Email Nagios
Background and Details
Nagios XI offers the ability to configure Inbound Email Commands, but uses POP3/IMAP, which protocols cannot access the University's Microsoft Exchange to read messages. In 2011, when we were running on Nagios Core, we built a custom Perl library to accept Nagios command line interactions from email or SMS. That library reached end-of-life with the migration of the Nagios XI application to RHEL9 servers in 2024. We have recreated the downtime and acknowledge functionalities with new code.
For each message:
- If the email subject contains "Automated Reply" (case-insensitive), it logs a debug message and does nothing. Otherwise, it extracts the host and service information from the email subject, using regular expressions.
- If the subject indicates a problem with a service, formatted like "PROBLEM: [host]/[service] is [status]" where status can be WARNING, CRITICAL, or UNKNOWN, it extracts the host and service names.
- If the subject contains a host and service combination, formatted like "[host]/[service]", it extracts the host and service names.
- If the subject indicates a problem with a host, formatted like "PROBLEM: [host] is [status]" where status can be DOWN or UNREACHABLE, it extracts the host name.
- If the subject contains only a host name, formatted like "[host]", it extracts the host name.
Command Processing:
- Acknowledge Alert: If the email body contains "ack" or "acknowledge", it extracts the comment and sends a POST request to acknowledge the alert in Nagios.
- Schedule Downtime: If the email body contains "downtime", it extracts the downtime details, calculates the start and end times, and sends a POST request to schedule downtime in Nagios.
Formats and Examples
Do not Reply to Nagios alert notification messages.
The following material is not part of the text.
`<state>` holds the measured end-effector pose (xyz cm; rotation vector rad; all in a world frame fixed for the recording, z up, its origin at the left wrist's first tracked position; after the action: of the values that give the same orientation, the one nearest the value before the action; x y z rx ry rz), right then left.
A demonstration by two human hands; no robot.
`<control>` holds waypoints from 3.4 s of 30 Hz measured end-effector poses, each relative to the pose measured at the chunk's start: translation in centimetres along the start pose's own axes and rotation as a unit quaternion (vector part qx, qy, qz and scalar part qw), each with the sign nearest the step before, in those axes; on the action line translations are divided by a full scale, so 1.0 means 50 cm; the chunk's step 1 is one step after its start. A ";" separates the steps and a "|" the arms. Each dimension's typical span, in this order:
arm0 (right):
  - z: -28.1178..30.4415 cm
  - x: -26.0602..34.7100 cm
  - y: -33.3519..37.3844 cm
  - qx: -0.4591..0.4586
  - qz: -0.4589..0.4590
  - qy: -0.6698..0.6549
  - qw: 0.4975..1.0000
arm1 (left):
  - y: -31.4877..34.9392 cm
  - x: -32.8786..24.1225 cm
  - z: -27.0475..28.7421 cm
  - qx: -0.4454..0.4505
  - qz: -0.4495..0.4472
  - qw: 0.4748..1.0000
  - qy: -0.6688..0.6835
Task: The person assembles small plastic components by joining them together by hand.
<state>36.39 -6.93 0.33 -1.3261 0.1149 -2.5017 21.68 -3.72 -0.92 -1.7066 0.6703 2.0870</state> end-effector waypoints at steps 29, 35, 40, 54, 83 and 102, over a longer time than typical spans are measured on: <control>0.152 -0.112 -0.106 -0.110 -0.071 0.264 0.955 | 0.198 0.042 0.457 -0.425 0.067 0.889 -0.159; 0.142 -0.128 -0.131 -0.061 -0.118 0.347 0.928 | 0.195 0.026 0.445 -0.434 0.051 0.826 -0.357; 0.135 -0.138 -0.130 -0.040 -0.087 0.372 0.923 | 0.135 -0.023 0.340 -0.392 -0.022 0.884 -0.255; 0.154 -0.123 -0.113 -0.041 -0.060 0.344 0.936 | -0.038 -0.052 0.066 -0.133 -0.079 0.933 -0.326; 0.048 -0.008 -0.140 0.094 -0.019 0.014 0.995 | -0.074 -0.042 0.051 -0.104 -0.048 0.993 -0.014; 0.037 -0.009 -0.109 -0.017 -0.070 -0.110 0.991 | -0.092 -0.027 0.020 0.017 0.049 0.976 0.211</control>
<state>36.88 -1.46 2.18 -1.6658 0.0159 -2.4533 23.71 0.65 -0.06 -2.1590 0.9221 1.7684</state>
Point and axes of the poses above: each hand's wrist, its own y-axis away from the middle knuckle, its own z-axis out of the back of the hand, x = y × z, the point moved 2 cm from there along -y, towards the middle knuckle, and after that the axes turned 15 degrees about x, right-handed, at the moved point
Email with commands formatted according to these examples.
You are encouraged to provide a comment (e.g. more information) after the acknowledge or downtime commands. This will be displayed in the Nagios XI Service Status Detail window.
Subject Formats:
Host Only:
- [host]
- PROBLEM: [host] is [status]
Service Checks:
- [host]/[service]
- PROBLEM: [host]/[service] is [status]
Downtime Format:
The email body should follow this pattern:
downtime -t [start_time] -l [length] -c [comment]
-t [start_time]: Specifies the start time of the downtime. The format should be dd-MMM@HH:MM (e.g., 13-Feb@05:00).
-l [length]: Specifies the length of the downtime in hours (e.g., 1 for 1 hour).
-c [comment]: Provides a comment or reason for the downtime (e.g., 'Patching').
downtime -t 13-Feb@05:00 -l 1 -c 'Patching'
To acknowledge an alert, which will silence it until the next change of state:
Body: ack Load testing for next 2 hours
To proactively schedule a 4 hour downtime for gidney:
Body: downtime -t 24-Feb@15:00 -l 4 -c 'Routine patching.'